* _Activity_
From the first line to the last, output the entries exactly.

* _Given records_
= Beginning of Section =

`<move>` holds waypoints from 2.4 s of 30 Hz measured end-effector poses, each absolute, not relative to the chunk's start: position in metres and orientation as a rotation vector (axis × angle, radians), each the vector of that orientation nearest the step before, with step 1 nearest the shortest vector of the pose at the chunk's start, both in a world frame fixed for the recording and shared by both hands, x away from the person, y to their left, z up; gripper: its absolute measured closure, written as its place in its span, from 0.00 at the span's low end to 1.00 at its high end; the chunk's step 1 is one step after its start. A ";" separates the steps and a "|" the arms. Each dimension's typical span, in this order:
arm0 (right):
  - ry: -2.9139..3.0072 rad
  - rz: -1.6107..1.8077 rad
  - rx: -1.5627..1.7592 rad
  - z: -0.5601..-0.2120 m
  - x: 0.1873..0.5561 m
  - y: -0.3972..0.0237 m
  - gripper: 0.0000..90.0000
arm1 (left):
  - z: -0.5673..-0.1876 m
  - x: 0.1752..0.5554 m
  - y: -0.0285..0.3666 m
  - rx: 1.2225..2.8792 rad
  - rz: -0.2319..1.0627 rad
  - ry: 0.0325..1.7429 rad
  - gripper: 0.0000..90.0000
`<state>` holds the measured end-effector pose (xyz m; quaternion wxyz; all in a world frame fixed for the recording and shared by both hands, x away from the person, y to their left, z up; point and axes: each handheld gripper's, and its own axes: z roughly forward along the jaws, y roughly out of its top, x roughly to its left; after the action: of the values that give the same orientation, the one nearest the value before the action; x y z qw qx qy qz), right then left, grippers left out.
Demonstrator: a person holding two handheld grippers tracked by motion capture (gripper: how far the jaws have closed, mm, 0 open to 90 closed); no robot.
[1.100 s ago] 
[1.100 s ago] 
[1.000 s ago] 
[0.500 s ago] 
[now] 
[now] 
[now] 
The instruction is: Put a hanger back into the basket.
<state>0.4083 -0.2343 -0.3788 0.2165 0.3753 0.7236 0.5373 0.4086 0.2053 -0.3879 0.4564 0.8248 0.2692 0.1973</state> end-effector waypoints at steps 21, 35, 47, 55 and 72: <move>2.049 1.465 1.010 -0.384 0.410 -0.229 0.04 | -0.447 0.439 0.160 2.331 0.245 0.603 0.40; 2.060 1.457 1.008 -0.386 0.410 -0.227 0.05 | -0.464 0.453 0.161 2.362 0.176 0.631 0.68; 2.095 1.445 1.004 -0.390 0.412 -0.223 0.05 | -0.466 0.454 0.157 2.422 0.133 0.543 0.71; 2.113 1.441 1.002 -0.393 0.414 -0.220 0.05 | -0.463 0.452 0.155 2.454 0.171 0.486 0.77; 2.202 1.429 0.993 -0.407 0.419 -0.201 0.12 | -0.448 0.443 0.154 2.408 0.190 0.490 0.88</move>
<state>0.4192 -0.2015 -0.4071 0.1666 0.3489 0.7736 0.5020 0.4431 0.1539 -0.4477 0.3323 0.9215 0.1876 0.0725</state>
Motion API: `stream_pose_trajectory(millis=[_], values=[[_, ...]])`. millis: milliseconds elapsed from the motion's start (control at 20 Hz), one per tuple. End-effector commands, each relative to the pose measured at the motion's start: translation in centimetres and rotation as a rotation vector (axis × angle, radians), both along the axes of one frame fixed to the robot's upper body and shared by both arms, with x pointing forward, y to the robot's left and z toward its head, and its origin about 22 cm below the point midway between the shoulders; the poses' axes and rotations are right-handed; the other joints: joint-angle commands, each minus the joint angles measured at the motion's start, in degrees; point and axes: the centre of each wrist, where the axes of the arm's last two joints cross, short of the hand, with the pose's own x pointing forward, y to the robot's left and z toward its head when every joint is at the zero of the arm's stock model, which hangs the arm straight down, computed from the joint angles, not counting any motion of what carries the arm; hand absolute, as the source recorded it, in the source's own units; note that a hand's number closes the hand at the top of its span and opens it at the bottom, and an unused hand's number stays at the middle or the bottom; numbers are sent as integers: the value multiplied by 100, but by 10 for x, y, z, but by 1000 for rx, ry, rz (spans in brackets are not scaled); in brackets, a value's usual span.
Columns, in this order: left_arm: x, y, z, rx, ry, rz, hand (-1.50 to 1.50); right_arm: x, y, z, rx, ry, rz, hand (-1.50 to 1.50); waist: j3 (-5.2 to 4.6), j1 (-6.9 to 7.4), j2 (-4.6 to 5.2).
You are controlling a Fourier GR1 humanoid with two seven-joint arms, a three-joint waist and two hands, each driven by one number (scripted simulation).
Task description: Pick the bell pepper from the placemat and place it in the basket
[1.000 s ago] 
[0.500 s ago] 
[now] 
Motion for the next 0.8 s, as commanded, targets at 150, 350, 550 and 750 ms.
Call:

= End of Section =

* _Written response_
`<move>` holds waypoints from 2.4 s of 30 Hz measured end-effector poses, each absolute, not relative to the chunk's start: position in metres and orientation as a rotation vector (axis × angle, radians), each the vector of that orientation nearest the step before, with step 1 nearest the shortest vector of the pose at the chunk's start, both in a world frame fixed for the recording and shared by both hands, x away from the person, y to their left, z up; gripper: its absolute measured closure, written as its place in its span, from 0.00 at the span's low end to 1.00 at its high end; the chunk's step 1 is one step after its start. A ";" separates the steps and a "|" the arms. Each dimension's typical span, in this order:
arm0 (right):
  - ry: -2.9139..3.0072 rad
  - rz: -1.6107..1.8077 rad
  - rx: -1.5627..1.7592 rad
  - z: -0.5601..-0.2120 m
  - x: 0.1873..0.5561 m
  - y: -0.3972..0.0237 m
  - gripper: 0.0000..90.0000
arm1 (left):
  - z: -0.5673..-0.1876 m
  - x: 0.1752..0.5554 m
  - y: -0.0285..0.3666 m
  - rx: 1.2225..2.8792 rad
  - rz: -0.2319..1.0627 rad
  - ry: 0.0325..1.7429 rad
  - gripper: 0.0000..90.0000
`<state>` holds the measured end-effector pose (xyz m; quaternion wxyz; all in a world frame fixed for the recording and shared by both hands, x away from the person, y to their left, z up; point and axes: each handheld gripper's, and its own axes: z roughly forward along the jaws, y roughly out of its top, x roughly to its left; after the action: of the values that give the same orientation, the one nearest the value before the action; x y z qw qx qy qz), right then left, grippers left out.
Demonstrator: a person holding two handheld grippers tracked by motion capture (gripper: how far the jaws have closed, mm, 0 open to 90 closed); no robot.
[1.100 s ago] 
[1.100 s ago] 
[1.000 s ago] 
[0.500 s ago] 
[now] 
[now] 
[now] 
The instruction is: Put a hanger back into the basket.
<state>0.4083 -0.2343 -0.3788 0.2165 0.3753 0.7236 0.5373 0.4086 0.2053 -0.3879 0.4564 0.8248 0.2692 0.1973</state> end-effector waypoints at steps 21, 35, 47, 55 and 72: <move>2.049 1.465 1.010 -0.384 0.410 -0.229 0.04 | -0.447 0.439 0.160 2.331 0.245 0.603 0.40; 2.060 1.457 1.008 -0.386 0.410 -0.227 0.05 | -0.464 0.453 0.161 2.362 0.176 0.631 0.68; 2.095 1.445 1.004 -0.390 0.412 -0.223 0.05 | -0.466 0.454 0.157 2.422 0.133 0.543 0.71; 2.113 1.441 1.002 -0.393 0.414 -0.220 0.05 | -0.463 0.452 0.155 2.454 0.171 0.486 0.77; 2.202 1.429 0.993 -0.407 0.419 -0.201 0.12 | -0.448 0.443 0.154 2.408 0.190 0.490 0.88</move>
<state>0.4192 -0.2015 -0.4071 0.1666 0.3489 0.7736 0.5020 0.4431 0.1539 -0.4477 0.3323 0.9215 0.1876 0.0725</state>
Motion API: `stream_pose_trajectory(millis=[_], values=[[_, ...]])`. millis: milliseconds elapsed from the motion's start (control at 20 Hz), one per tuple. End-effector commands, each relative to the pose measured at the motion's start: translation in centimetres and rotation as a rotation vector (axis × angle, radians), both along the axes of one frame fixed to the robot's upper body and shared by both arms, with x pointing forward, y to the robot's left and z toward its head, and its origin about 22 cm below the point midway between the shoulders; the poses' axes and rotations are right-handed; the other joints: joint-angle commands, each minus the joint angles measured at the motion's start, in degrees; point and axes: the centre of each wrist, where the axes of the arm's last two joints cross, short of the hand, with the pose's own x pointing forward, y to the robot's left and z toward its head when every joint is at the zero of the arm's stock model, which hangs the arm straight down, computed from the joint angles, not counting any motion of what carries the arm; hand absolute, as the source recorded it, in the source's own units; note that a hand's number closes the hand at the top of its span and opens it at the bottom, and an unused hand's number stays at the middle or the bottom; numbers are sent as integers: the value multiplied by 100, but by 10 for x, y, z, but by 1000 for rx, ry, rz (spans in brackets are not scaled); in brackets, a value's usual span.
Columns, in this order: left_arm: x, y, z, rx, ry, rz, hand (-1.50 to 1.50); right_arm: x, y, z, rx, ry, rz, hand (-1.50 to 1.50); waist: j3 (-5.2 to 4.6), j1 (-6.9 to 7.4), j2 (-4.6 to 5.2).
You are controlling a Fourier GR1 humanoid with two seven-joint arms, a three-joint waist and two hands, each driven by one number (scripted simulation).
Task description: Pick the bell pepper from the placemat and place it in the basket
[1.000 s ago] 
[0.500 s ago] 
[now] 
Motion for the next 0.8 s, as commanded, targets at 150, 350, 550 and 750 ms.
Call:

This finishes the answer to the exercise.